Twice a day one arm was freed in order to eat, while for the bathroom businesses a bucket under the bed was enough. I faced a little bit softer lock-up (four months in my room) because of Marco Rossetti from Bologna. Unfortunately we asked Muccioli permission to get to know each other.
After a few months of walking hand in hand we couldn’t stand it anymore and we consumed the dirty deed. Marco, remorseful, run to daddy telling him everything and the result for me was the lock-up after an endless series of “what a slut” in every which way. To him, Vincenzo gave a pat on the back.
But the most terrible lock-up, although it was the shortest, it was a week in the barrel. Yeah, a good and proper barrel, made of iron, where you could stand only crouching and where once a day they passed you food from a little flap, all while being a foot away from the usual bucket with the excrements. I hadn’t killed anybody, but my crime was far worst: I had joined the opposition.
Vincenzo had locked up, always for trifling reasons, three girls considered by everyone, and even by himself up until a few days before, cured. Consuelo, Martina and Alice, themselves also in the opposition.
He had locked them in a farmhouse and since they weren’t suffering enough, after a few days he cut off their victuals. It was terrible to pass by that big hut and hearing for the whole day the three unfortunates singing.
I felt as though I was in Auschwitz. After a few days he got Alice, the most vulnerable of the three, slightly handicapped, to be brought on the courtyard and, with a hair clipper he cut off all her hair, between deplorable jokes and obscene laughs. Alice, from Rome, managed to escape and was found the next day dead for an overdose in Piazza Tre Martiri (Three Martyrs Square, in Rome N.o.t.T.). I heavily criticised the actions of my father-master who ordered to lock me in the barrel.:
It is difficult to talk about San Patrignano. There would be a lot and a lot more to tell: a thousand episodes, all of them eloquent and painful, but the real problem is that the Italian State considers what happens in San Patrignano rehabilitation of drug addicts.

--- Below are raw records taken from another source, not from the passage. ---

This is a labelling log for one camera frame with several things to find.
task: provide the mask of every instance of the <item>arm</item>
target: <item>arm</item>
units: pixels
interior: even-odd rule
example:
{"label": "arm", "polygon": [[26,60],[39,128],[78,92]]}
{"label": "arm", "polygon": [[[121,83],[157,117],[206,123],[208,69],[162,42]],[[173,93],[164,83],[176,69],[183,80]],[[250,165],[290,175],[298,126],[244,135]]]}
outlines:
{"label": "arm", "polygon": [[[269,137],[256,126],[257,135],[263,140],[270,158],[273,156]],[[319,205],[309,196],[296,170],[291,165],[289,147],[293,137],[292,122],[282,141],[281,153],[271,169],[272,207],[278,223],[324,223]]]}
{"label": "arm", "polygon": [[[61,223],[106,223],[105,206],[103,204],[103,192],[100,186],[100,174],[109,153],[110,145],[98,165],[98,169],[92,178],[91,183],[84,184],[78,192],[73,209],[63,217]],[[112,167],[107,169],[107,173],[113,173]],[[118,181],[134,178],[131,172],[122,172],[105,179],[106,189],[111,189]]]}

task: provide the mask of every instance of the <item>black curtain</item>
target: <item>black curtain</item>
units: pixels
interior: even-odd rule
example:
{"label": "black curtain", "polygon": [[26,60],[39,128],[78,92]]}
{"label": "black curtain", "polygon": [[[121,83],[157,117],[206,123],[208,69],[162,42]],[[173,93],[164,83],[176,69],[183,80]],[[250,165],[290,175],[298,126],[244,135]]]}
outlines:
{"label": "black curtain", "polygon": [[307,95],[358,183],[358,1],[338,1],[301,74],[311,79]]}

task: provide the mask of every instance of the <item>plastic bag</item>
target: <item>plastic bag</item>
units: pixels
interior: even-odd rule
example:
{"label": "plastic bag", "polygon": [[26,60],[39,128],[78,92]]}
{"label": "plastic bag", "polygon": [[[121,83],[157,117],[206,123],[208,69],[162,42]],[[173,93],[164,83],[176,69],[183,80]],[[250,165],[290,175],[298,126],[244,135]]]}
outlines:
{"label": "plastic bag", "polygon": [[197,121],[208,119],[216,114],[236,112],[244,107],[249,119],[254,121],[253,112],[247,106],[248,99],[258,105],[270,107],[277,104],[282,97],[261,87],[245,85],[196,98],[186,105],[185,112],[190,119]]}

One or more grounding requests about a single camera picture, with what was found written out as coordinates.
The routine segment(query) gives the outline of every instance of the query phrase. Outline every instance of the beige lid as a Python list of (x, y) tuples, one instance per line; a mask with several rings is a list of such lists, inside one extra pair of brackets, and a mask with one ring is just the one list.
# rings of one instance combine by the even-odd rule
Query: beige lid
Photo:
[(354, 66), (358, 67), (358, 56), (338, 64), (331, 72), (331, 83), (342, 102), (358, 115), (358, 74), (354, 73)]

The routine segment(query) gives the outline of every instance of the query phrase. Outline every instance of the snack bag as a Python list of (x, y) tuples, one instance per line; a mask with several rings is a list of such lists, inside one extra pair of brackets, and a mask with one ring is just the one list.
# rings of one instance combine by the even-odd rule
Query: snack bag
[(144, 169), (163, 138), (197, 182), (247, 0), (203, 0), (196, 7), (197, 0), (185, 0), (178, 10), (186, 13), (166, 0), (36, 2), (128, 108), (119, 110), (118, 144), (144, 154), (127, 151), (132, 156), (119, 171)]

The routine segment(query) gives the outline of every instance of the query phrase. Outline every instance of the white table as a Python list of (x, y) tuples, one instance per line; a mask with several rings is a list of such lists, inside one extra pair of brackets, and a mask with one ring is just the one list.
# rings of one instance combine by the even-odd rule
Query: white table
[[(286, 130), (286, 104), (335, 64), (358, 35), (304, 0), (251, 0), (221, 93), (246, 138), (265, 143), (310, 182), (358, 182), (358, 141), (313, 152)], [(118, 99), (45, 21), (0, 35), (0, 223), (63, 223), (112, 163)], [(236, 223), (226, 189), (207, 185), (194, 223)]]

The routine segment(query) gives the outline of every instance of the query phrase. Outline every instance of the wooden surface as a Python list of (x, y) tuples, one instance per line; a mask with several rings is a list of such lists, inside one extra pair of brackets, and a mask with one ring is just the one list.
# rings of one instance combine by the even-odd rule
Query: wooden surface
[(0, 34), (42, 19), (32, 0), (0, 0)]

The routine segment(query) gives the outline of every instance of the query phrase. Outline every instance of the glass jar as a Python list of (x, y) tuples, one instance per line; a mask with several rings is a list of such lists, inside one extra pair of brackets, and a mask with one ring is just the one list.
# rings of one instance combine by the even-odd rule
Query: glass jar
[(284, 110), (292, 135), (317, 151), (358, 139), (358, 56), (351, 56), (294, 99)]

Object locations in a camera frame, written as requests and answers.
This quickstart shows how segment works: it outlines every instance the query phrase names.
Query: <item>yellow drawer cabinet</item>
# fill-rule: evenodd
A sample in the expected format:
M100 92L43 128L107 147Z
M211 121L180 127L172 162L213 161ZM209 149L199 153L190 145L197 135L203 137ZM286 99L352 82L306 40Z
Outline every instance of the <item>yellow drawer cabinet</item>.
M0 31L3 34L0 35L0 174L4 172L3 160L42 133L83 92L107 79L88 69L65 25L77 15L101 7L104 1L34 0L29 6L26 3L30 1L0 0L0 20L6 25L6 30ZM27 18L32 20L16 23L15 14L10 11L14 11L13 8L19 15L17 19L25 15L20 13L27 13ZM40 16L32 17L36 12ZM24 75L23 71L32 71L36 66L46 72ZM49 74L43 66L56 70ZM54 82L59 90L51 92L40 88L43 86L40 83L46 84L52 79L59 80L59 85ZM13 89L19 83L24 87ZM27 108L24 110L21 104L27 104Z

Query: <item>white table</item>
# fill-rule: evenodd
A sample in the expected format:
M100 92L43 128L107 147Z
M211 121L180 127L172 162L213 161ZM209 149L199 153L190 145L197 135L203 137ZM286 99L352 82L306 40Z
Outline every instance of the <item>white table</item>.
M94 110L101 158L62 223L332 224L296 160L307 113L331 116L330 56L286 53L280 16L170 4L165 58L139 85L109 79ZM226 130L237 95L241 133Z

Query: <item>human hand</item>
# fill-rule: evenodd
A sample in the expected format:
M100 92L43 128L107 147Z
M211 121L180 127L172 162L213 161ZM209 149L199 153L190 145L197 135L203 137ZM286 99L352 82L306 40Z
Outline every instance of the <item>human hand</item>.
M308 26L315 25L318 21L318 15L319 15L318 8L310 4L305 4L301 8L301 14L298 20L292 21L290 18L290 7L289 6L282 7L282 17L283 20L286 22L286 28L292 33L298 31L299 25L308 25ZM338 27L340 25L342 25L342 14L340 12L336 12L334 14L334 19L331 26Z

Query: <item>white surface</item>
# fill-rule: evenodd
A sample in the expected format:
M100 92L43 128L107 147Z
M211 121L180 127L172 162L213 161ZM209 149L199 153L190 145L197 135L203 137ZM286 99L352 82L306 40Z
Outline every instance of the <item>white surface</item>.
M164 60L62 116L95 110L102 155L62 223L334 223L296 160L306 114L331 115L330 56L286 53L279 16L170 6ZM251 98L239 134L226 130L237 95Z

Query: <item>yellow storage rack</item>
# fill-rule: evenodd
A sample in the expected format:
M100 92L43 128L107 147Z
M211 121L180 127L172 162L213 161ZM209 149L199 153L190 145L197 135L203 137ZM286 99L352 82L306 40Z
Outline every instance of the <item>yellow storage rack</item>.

Alfio Russo? I used to know him and I am ready to swear that the events went more or less like that: Maranzano and his escapes were a bother, and Vincenzo had decided to put him in the punitive sector: in the hands of that violent madman, with a brain befitting a two-year old child. Surely he also told Alfio to be particularly harsh and to break him up real well.. Alfio, happy, didn’t need to be told twice and for the poor Maranzano the doors of hell must have opened up.
Then, a reaction, even weak, barely there, and Alfio vented all his fury. Then the unfixable happened and they all ran to the boss looking for a solution. A solution that Vincenzo, without even getting bothered more than the bare minimum, found in the rubbish dump.
It’s impossible, for those who have been in San Patrignano, to believe that Vincenzo wasn’t aware of everything.